BEGIN Data in this exercise

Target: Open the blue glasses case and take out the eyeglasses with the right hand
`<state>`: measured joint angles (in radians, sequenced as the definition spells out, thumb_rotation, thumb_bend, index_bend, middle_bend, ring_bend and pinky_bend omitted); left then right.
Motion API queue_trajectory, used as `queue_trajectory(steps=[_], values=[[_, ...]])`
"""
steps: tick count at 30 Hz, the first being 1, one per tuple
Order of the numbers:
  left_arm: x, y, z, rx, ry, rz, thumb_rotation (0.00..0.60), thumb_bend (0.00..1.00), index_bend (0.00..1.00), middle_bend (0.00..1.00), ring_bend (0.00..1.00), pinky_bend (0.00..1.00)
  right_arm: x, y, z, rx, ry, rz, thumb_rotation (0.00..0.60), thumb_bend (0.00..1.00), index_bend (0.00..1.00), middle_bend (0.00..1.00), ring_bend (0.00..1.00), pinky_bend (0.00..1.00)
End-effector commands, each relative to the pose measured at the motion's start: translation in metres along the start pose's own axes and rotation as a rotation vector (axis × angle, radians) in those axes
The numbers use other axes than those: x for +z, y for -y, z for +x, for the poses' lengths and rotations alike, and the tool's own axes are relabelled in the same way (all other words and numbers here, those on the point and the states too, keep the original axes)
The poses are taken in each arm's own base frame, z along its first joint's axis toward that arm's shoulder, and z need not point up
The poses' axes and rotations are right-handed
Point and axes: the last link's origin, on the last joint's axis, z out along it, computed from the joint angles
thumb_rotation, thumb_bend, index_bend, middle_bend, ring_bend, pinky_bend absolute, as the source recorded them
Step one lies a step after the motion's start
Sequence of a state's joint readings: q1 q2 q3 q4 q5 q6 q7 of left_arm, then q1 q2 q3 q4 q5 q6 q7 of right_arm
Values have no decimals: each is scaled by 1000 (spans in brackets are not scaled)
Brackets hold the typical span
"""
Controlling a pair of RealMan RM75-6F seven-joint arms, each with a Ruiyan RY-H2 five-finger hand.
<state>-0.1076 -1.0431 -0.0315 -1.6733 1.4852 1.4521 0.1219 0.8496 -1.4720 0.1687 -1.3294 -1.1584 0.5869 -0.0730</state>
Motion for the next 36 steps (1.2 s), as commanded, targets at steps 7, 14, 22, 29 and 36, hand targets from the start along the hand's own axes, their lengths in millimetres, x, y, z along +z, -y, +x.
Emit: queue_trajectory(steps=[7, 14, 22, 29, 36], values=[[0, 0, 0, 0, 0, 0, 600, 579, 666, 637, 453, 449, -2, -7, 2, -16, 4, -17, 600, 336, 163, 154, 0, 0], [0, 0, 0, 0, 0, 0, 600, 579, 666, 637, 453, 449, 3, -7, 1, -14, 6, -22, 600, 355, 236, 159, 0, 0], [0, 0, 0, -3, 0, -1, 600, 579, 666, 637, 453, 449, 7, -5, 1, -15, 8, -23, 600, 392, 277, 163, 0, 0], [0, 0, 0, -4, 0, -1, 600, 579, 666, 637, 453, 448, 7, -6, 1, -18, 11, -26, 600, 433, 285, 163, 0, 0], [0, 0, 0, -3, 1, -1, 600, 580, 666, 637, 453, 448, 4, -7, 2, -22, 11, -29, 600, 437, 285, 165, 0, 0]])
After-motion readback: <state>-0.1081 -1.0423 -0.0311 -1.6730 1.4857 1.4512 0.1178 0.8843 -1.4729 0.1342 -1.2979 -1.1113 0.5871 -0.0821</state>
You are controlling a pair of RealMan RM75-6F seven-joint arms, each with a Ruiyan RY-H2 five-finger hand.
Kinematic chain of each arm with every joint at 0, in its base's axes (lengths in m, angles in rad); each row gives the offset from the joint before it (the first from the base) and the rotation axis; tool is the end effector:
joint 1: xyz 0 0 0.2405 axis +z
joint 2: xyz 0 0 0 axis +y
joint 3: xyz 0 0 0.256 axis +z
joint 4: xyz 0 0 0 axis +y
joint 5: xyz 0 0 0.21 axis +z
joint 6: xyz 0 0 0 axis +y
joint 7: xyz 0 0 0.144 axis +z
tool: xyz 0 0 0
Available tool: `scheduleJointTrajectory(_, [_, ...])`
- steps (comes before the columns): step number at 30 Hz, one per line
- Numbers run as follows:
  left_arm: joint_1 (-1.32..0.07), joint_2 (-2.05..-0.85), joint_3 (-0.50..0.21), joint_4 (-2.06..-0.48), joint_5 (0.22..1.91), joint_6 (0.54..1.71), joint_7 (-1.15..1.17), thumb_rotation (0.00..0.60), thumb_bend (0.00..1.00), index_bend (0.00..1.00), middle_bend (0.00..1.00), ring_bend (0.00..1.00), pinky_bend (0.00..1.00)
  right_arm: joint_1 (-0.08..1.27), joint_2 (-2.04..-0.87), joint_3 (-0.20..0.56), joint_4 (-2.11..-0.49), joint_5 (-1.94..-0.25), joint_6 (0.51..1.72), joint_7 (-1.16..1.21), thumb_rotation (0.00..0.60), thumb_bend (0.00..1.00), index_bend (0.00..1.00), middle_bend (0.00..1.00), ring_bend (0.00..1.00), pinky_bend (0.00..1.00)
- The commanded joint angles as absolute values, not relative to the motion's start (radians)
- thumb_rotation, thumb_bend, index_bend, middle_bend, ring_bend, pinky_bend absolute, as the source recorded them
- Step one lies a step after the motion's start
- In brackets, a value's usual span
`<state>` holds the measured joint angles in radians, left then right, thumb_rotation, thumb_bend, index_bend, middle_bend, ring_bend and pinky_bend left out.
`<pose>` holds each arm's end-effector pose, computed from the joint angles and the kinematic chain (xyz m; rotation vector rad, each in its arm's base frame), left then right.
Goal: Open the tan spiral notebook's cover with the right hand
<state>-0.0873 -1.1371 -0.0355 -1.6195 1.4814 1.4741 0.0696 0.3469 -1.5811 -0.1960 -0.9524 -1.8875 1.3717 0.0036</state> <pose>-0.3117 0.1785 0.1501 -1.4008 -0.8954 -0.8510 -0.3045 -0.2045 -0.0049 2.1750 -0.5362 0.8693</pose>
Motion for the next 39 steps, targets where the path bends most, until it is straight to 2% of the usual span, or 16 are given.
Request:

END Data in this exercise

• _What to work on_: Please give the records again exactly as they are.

• _Answer for this exercise_:
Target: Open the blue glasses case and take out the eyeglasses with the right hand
`<state>`: measured joint angles (in radians, sequenced as the definition spells out, thumb_rotation, thumb_bend, index_bend, middle_bend, ring_bend and pinky_bend omitted); left then right.
Motion API queue_trajectory, used as `queue_trajectory(steps=[_], values=[[_, ...]])`
"""
steps: tick count at 30 Hz, the first being 1, one per tuple
Order of the numbers:
  left_arm: x, y, z, rx, ry, rz, thumb_rotation (0.00..0.60), thumb_bend (0.00..1.00), index_bend (0.00..1.00), middle_bend (0.00..1.00), ring_bend (0.00..1.00), pinky_bend (0.00..1.00)
  right_arm: x, y, z, rx, ry, rz, thumb_rotation (0.00..0.60), thumb_bend (0.00..1.00), index_bend (0.00..1.00), middle_bend (0.00..1.00), ring_bend (0.00..1.00), pinky_bend (0.00..1.00)
End-effector commands, each relative to the pose measured at the motion's start: translation in metres along the start pose's own axes and rotation as a rotation vector (axis × angle, radians) in those axes
The numbers use other axes than those: x for +z, y for -y, z for +x, for the poses' lengths and rotations alike, and the tool's own axes are relabelled in the same way (all other words and numbers here, those on the point and the states too, keep the original axes)
The poses are taken in each arm's own base frame, z along its first joint's axis toward that arm's shoulder, and z need not point up
The poses' axes and rotations are right-handed
Point and axes: the last link's origin, on the last joint's axis, z out along it, computed from the joint angles
thumb_rotation, thumb_bend, index_bend, middle_bend, ring_bend, pinky_bend absolute, as the source recorded them
Step one lies a step after the motion's start
Sequence of a state's joint readings: q1 q2 q3 q4 q5 q6 q7 of left_arm, then q1 q2 q3 q4 q5 q6 q7 of right_arm
Values have no decimals: each is scaled by 1000 (spans in brackets are not scaled)
Brackets hold the typical span
"""
Controlling a pair of RealMan RM75-6F seven-joint arms, each with a Ruiyan RY-H2 five-finger hand.
<state>-0.1076 -1.0431 -0.0315 -1.6733 1.4852 1.4521 0.1219 0.8496 -1.4720 0.1687 -1.3294 -1.1584 0.5869 -0.0730</state>
Motion for the next 36 steps (1.2 s), as commanded, targets at steps 7, 14, 22, 29 and 36, hand targets from the start along the hand's own axes, their lengths in millimetres, x, y, z along +z, -y, +x.
Emit: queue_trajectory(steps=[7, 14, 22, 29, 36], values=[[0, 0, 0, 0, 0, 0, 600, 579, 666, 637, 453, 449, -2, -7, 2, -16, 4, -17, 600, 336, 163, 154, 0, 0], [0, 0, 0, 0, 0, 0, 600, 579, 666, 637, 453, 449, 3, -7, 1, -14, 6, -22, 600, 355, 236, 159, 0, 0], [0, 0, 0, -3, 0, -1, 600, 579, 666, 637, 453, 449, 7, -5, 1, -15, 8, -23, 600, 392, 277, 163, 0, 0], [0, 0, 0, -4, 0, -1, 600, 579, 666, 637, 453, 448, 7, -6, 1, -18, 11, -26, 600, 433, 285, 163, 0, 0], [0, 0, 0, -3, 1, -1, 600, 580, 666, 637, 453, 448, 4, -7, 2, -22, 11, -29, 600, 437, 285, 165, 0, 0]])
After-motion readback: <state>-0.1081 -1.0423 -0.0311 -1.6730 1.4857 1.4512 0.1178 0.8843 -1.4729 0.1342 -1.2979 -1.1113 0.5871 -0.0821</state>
You are controlling a pair of RealMan RM75-6F seven-joint arms, each with a Ruiyan RY-H2 five-finger hand.
Kinematic chain of each arm with every joint at 0, in its base's axes (lengths in m, angles in rad); each row gives the offset from the joint before it (the first from the base) and the rotation axis; tool is the end effector:
joint 1: xyz 0 0 0.2405 axis +z
joint 2: xyz 0 0 0 axis +y
joint 3: xyz 0 0 0.256 axis +z
joint 4: xyz 0 0 0 axis +y
joint 5: xyz 0 0 0.21 axis +z
joint 6: xyz 0 0 0 axis +y
joint 7: xyz 0 0 0.144 axis +z
tool: xyz 0 0 0
Available tool: `scheduleJointTrajectory(_, [_, ...])`
- steps (comes before the columns): step number at 30 Hz, one per line
- Numbers run as follows:
  left_arm: joint_1 (-1.32..0.07), joint_2 (-2.05..-0.85), joint_3 (-0.50..0.21), joint_4 (-2.06..-0.48), joint_5 (0.22..1.91), joint_6 (0.54..1.71), joint_7 (-1.15..1.17), thumb_rotation (0.00..0.60), thumb_bend (0.00..1.00), index_bend (0.00..1.00), middle_bend (0.00..1.00), ring_bend (0.00..1.00), pinky_bend (0.00..1.00)
  right_arm: joint_1 (-0.08..1.27), joint_2 (-2.04..-0.87), joint_3 (-0.20..0.56), joint_4 (-2.11..-0.49), joint_5 (-1.94..-0.25), joint_6 (0.51..1.72), joint_7 (-1.16..1.21), thumb_rotation (0.00..0.60), thumb_bend (0.00..1.00), index_bend (0.00..1.00), middle_bend (0.00..1.00), ring_bend (0.00..1.00), pinky_bend (0.00..1.00)
- The commanded joint angles as absolute values, not relative to the motion's start (radians)
- thumb_rotation, thumb_bend, index_bend, middle_bend, ring_bend, pinky_bend absolute, as the source recorded them
- Step one lies a step after the motion's start
- In brackets, a value's usual span
`<state>` holds the measured joint angles in radians, left then right, thumb_rotation, thumb_bend, index_bend, middle_bend, ring_bend and pinky_bend left out.
`<pose>` holds each arm's end-effector pose, computed from the joint angles and the kinematic chain (xyz m; rotation vector rad, each in its arm's base frame), left then right.
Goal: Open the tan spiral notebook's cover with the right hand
<state>-0.0873 -1.1371 -0.0355 -1.6195 1.4814 1.4741 0.0696 0.3469 -1.5811 -0.1960 -0.9524 -1.8875 1.3717 0.0036</state> <pose>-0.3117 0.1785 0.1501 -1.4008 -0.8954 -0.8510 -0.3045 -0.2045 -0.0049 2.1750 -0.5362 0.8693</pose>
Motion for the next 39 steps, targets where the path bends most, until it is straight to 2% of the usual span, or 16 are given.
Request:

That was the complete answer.